**INFORMATION SHOWN:**
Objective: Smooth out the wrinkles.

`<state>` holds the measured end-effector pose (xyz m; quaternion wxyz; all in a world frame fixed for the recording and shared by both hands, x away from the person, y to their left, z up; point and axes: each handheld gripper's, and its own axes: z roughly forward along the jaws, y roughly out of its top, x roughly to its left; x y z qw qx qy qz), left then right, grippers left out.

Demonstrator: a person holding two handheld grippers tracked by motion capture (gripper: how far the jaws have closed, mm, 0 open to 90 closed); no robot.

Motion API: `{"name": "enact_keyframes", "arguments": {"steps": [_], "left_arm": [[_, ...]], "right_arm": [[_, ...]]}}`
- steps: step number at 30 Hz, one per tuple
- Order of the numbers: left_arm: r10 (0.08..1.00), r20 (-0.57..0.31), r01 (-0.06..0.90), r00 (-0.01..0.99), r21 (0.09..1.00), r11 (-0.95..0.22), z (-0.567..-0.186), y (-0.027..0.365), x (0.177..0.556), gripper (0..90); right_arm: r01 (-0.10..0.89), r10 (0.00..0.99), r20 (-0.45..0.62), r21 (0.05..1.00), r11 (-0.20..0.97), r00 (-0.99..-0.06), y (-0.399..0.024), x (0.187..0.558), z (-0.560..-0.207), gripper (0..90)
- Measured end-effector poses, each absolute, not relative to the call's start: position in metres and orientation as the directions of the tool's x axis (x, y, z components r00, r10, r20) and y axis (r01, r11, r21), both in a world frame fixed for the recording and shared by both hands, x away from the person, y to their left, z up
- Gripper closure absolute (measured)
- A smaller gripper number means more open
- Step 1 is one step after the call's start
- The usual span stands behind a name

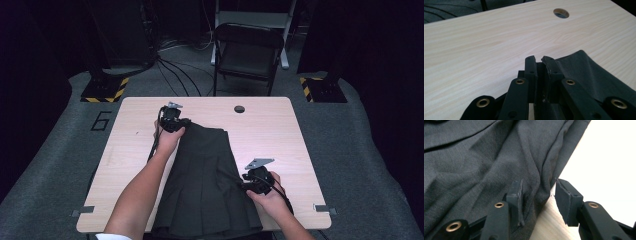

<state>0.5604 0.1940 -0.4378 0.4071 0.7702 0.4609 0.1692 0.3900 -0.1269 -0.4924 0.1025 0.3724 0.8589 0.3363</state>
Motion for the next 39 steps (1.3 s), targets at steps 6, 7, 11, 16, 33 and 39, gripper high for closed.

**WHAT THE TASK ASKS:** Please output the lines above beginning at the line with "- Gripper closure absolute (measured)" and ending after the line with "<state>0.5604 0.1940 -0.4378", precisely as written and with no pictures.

**RESPONSE FOR THIS EXERCISE:**
- Gripper closure absolute (measured)
- A smaller gripper number means more open
- Step 1 is one step after the call's start
- The usual span stands behind a name


<state>0.5604 0.1940 -0.4378 0.4071 0.7702 0.4609 0.1692 0.3900 -0.1269 -0.4924 0.1025 0.3724 0.8589 0.3363</state>

There is nothing more to add to this answer.